Epting expressed a hope that “a way forward may, in due course, be found to resume our ecumenical journey together.”

Wright said that the action by the Orthodox was “very serious and very sad, but not totally unexpected in view of the actions of General Convention that precipitated them. I think there is now a special responsibility of the bishops and deputies who voted in favor of those actions to state clearly the theological reasoning that undergirded their decision. The purpose of ecumenical relations is to facilitate dialogue on such matters,” he said, “not to foreclose the exchange of views, and I regret that the parties involved have failed to understand this.”

Challenging times

The chill in relations was not apparent in the November 17 welcoming remarks of the Ecumenical Patriarch, Bartholomew, during a visit by Archbishop of Canterbury Rowan Williams. “We offer thanks to our Lord for the gift of your presence among us today, which we regard as a great blessing and a sign of the bond of love that unites our two Churches in the name of our common Lord. It is indeed a remarkable gift of divine grace that there has never been a cause of conflict or bitterness between Anglicans and Orthodox in the course of history. Our relations have always been marked with mutual respect and there have been times when the Anglican Church supported and assisted the Ecumenical Patriarchate at difficult times.”

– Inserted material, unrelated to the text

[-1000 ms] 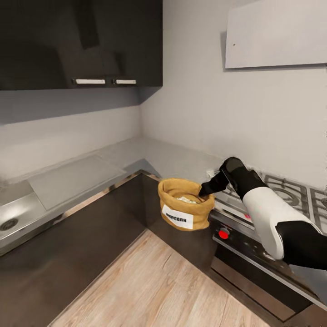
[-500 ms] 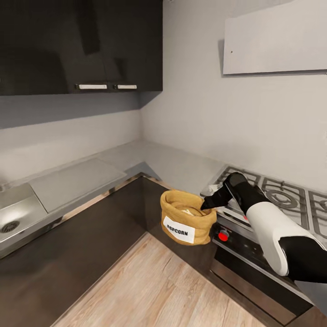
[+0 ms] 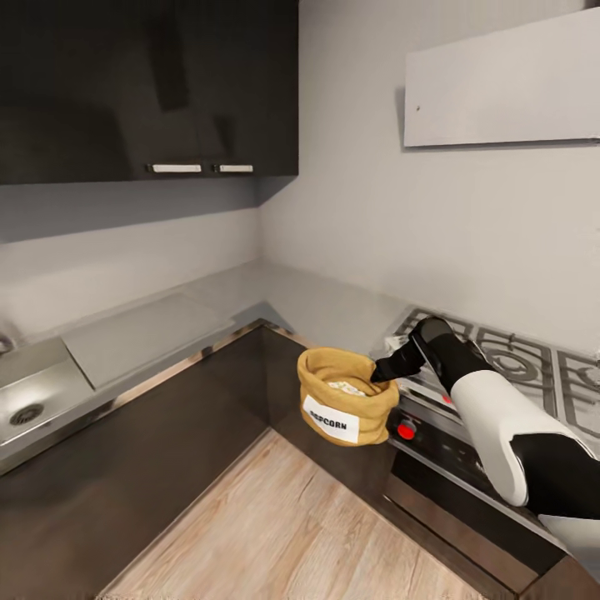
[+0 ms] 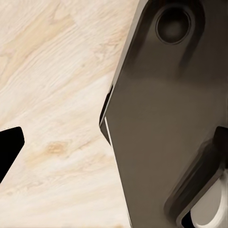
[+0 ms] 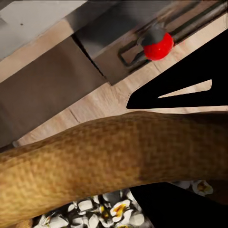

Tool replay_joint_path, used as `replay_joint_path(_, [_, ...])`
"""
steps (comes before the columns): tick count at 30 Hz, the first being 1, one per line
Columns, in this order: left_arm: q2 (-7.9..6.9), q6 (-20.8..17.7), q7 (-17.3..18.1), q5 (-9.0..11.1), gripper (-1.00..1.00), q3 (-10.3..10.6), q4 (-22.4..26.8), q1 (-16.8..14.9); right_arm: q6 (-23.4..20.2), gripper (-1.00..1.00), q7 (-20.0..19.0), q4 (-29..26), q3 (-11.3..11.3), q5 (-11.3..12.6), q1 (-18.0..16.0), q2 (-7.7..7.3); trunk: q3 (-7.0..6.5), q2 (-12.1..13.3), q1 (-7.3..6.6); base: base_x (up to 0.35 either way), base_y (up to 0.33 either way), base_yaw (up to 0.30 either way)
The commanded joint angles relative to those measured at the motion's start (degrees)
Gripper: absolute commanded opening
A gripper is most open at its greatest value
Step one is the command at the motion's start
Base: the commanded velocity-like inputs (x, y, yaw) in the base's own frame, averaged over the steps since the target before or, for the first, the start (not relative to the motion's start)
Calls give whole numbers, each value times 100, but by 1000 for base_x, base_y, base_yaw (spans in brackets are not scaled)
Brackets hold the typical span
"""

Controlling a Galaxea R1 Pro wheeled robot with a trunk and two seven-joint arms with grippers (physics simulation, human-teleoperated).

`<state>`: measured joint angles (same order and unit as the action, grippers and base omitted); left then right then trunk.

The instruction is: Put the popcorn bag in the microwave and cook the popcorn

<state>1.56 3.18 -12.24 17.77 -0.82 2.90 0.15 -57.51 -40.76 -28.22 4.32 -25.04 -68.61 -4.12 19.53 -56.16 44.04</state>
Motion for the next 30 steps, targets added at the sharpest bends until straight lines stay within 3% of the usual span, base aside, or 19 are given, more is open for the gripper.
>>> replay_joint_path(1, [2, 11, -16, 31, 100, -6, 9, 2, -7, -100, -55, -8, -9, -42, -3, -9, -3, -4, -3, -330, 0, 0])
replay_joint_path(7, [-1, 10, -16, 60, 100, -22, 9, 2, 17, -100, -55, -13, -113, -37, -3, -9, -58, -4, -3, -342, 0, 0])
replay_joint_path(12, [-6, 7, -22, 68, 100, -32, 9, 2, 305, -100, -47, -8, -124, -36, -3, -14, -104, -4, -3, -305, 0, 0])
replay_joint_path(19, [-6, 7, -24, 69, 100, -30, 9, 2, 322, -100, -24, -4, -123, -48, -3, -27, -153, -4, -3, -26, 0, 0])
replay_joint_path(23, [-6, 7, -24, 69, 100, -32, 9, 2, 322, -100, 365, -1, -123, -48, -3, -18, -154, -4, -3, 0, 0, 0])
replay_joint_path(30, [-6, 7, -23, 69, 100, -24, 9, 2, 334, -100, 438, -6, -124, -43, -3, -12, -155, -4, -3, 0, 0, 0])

The Ecumenical Patriarchate did acknowledge, however, that “the times in which we live today bring with them serious challenges to the Christian Church… All these call the Christian Churches to reconsider their theological and pastoral priorities and place their confessional differences in a new light. The quest for Christian unity appears to be imperative in the present circumstances. All of us should avoid taking initiatives and proceeding to innovations that may create obstacles to our unity. Christian unity is necessary today more than ever before.”

In response, the archbishop of Canterbury said, “Despite our present difficulty, I am confident that the Anglican Communion and the Orthodox Churches will continue to grow together in love and fellowship. There is much that unites us, and it has been a source of great happiness that in our dialogue we have been able to agree statements about our common doctrine of the Church.”

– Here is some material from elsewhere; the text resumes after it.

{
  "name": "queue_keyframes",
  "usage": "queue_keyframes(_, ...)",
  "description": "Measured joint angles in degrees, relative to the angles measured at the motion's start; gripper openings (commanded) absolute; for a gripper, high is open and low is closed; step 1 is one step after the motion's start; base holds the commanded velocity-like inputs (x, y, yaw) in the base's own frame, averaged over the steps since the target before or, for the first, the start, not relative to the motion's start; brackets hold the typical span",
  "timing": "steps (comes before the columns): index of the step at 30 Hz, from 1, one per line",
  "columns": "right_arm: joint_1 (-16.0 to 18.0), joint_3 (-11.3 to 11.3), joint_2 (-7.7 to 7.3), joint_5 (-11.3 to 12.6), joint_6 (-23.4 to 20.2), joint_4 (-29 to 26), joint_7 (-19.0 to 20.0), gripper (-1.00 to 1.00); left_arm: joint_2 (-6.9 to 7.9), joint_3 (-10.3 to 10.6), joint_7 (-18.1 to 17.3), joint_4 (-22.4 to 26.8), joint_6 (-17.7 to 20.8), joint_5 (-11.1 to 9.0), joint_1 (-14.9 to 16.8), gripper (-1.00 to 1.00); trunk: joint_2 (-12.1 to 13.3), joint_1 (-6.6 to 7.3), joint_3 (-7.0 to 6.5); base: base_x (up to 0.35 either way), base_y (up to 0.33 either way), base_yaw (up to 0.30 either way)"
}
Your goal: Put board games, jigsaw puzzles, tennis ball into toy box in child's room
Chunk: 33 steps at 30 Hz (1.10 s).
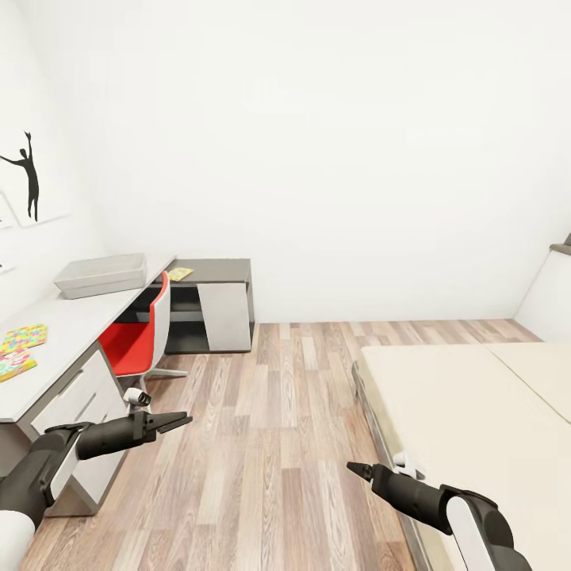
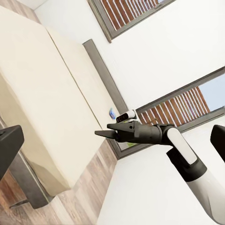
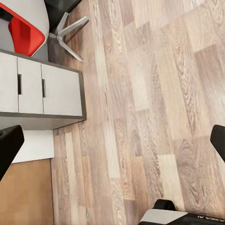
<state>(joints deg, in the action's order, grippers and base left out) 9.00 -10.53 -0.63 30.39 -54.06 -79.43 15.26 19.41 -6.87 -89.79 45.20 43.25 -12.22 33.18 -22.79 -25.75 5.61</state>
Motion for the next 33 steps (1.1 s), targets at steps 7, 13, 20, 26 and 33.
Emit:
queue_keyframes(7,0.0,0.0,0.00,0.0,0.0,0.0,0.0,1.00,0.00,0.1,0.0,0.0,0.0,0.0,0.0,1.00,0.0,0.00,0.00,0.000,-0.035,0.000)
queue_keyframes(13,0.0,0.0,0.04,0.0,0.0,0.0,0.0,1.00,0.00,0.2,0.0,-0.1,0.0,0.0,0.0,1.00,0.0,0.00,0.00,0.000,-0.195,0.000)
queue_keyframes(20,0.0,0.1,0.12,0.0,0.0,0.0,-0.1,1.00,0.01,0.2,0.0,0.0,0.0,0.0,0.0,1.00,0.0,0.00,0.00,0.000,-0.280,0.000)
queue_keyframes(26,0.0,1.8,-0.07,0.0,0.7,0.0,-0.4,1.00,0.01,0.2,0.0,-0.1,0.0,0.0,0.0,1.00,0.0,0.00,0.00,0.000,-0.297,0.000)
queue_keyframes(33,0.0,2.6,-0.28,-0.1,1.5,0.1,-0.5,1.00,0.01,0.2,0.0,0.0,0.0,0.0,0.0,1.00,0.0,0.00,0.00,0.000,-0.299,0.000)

Williams added, “This growth in understanding has been built on a foundation of personal respect and affection, and I trust that this will be strengthened as our bishops, clergy and lay people learn to know each other, to understand each other's traditions, and to share the deep love of our Lord. It is therefore with faith and hope, as well as love, that I greet Your All Holiness and ask for your prayers for the ministry that we share.”